Adam Serwer travels to Guantánamo Bay:

When you visit the U.S. military prison in Guantanamo Bay as a journalist, you’re supposed to write about the McDonald’s.

The McDonald’s means one of two things: It is either proof that Guantánamo Bay isn’t the evil place all the human-rights activists said it was, or it is the ultimate symbol of the banality of evil, the way life goes on even in the presence of something intolerable. If you don’t feel like looking for a deeper meaning, it’s merely the way the military offers comforting junk food to personnel deployed on the base.

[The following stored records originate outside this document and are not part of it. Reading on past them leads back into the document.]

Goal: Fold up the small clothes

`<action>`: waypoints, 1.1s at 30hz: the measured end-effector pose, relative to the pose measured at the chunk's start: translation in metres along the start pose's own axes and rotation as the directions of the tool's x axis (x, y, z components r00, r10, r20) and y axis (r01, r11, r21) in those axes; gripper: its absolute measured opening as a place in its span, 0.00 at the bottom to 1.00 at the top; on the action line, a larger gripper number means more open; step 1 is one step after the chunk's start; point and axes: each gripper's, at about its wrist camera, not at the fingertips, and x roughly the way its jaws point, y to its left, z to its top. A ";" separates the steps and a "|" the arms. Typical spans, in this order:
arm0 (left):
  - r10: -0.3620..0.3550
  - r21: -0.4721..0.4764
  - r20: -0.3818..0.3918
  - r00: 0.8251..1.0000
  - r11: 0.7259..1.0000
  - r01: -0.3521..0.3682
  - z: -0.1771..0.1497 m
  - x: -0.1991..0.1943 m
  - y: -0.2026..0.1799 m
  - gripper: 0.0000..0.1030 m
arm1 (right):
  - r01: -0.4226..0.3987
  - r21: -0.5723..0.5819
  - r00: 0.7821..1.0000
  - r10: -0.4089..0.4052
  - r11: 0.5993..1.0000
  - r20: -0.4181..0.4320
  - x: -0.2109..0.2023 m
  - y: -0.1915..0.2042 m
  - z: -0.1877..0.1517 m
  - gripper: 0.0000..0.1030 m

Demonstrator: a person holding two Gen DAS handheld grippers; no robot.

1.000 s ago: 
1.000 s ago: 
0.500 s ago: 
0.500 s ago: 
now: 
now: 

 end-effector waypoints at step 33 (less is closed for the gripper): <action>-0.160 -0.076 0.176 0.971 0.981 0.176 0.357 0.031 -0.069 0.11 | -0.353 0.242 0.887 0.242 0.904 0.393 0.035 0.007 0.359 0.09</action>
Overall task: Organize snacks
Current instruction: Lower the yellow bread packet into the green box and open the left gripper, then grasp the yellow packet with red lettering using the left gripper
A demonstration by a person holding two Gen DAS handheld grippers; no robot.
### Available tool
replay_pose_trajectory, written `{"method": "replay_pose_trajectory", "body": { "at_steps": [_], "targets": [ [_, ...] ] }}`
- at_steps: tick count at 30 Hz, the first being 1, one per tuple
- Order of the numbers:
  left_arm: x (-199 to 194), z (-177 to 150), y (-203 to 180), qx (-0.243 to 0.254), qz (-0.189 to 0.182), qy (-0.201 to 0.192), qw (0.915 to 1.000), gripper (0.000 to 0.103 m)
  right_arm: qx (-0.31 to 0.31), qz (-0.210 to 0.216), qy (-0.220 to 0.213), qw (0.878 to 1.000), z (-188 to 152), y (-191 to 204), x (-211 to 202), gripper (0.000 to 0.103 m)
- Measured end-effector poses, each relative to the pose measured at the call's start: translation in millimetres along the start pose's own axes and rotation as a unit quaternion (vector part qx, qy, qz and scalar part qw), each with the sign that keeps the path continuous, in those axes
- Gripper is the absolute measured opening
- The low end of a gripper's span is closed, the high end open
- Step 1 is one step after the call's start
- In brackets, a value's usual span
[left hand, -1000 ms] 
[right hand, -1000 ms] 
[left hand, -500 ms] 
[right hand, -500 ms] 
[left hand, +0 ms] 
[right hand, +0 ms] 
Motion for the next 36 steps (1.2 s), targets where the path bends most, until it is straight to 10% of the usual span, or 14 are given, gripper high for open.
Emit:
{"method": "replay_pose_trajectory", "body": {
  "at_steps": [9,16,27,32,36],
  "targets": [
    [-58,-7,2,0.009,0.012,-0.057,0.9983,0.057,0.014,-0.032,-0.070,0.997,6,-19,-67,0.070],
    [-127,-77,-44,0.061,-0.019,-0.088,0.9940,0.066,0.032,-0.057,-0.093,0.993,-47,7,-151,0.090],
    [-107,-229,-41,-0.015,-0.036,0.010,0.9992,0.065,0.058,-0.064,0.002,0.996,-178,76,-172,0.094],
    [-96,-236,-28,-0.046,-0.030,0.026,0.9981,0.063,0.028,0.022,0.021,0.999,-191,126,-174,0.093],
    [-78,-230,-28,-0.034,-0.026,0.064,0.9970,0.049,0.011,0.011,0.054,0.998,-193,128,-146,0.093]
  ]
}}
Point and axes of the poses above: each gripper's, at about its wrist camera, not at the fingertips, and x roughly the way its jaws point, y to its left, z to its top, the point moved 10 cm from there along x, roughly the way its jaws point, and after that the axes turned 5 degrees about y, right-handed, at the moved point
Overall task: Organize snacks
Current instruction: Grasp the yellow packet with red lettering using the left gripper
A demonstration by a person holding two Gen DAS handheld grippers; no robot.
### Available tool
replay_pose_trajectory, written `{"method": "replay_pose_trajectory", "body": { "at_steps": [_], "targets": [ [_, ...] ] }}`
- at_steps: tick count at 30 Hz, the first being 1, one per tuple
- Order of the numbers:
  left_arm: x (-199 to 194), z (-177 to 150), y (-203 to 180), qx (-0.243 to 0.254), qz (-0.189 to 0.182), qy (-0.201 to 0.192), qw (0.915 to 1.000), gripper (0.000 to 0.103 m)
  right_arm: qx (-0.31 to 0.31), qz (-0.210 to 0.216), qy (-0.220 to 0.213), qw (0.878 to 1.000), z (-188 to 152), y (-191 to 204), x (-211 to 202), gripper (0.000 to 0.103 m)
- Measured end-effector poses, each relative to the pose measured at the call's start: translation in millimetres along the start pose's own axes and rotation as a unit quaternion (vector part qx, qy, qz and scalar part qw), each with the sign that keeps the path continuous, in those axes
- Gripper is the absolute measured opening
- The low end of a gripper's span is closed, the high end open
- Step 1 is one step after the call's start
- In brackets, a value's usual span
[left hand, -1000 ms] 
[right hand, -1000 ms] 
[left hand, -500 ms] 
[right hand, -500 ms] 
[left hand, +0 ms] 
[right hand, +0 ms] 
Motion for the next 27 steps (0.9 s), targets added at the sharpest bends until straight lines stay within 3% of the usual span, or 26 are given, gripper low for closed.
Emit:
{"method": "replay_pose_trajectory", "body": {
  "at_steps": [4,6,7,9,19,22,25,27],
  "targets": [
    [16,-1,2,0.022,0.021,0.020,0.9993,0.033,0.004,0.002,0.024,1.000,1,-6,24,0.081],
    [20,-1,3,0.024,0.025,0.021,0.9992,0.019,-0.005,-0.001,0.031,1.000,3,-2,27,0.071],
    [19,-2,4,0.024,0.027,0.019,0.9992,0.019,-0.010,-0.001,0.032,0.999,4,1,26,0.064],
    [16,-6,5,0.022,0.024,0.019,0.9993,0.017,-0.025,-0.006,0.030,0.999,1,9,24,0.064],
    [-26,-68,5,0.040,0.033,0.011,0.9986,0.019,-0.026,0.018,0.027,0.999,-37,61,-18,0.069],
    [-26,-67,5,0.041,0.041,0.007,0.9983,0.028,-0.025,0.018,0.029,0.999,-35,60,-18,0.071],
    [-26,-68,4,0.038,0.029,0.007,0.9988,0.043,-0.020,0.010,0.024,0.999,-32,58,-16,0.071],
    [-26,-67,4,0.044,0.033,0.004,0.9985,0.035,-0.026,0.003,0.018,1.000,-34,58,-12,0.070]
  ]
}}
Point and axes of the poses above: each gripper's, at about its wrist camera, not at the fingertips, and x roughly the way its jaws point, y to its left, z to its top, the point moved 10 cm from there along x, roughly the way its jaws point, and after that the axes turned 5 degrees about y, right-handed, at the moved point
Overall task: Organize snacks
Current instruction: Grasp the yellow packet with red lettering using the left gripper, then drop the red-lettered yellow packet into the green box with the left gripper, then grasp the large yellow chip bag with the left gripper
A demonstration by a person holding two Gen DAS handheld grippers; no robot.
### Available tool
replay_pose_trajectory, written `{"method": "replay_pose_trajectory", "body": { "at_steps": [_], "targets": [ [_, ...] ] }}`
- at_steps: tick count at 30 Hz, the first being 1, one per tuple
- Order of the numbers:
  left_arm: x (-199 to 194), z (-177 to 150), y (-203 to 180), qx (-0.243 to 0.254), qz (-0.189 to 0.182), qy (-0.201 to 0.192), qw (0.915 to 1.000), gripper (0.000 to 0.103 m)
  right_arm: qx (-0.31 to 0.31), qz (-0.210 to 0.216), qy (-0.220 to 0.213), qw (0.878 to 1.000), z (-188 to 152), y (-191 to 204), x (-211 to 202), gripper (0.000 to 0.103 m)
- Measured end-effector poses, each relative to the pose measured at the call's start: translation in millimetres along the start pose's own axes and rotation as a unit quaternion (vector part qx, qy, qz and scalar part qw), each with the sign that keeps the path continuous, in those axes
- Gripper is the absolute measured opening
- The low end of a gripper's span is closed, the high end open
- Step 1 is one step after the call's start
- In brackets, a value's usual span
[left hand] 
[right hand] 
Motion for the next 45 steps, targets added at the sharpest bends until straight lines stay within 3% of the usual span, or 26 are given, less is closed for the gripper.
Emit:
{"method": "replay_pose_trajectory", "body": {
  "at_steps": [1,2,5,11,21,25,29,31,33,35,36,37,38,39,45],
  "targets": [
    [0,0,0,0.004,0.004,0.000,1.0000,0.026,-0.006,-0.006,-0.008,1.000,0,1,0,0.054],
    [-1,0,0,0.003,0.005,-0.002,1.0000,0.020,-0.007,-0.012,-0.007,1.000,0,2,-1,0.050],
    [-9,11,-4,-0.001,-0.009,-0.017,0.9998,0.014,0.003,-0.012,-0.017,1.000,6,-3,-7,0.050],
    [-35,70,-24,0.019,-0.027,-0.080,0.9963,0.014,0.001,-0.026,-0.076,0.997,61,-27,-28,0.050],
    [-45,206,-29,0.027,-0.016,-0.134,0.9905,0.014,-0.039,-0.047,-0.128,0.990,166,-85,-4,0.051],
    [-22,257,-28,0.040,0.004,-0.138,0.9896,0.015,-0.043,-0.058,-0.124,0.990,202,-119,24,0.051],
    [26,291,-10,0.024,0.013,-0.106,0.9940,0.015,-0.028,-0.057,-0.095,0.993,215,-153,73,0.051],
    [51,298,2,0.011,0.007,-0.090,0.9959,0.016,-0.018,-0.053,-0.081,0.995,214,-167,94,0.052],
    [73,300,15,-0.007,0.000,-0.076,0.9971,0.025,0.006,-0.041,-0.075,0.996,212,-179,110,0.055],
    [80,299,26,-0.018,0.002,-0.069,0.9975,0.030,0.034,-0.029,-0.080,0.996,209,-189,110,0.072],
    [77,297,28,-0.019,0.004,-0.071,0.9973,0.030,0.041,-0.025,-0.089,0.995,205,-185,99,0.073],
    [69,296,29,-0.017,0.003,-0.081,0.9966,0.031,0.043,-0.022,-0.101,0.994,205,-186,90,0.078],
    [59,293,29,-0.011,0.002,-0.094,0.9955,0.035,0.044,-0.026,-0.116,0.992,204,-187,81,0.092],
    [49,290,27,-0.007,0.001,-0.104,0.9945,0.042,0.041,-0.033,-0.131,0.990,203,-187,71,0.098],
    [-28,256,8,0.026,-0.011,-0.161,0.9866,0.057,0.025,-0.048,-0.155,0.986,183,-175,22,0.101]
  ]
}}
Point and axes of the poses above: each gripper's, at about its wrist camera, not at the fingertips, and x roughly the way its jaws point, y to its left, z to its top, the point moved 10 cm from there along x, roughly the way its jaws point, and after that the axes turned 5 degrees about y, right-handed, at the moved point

The extent to which the McDonald’s makes you feel guilty probably has to do with how much it invokes the mental barriers against thinking about what the American government does to Keep Us Safe. As a visitor, I prepared myself psychologically to see something terrible at Guantánamo Bay. But right from the start, it wasn’t as rugged as I thought it was going to be. I had imagined flying there with a few people on a military cargo plane — instead I traveled with a large group of military personnel, translators, and lawyers on a Delta plane with leather seats and lots of legroom. The terminal at Guantánamo Bay resembles one at a regular airport, except it’s outside. It still has interminably long, confusing lines. The walls are covered in slogans — only instead of selling exotic vacation destinations, they say things like “Honor Bound to Defend Freedom.” I even lost some of my luggage.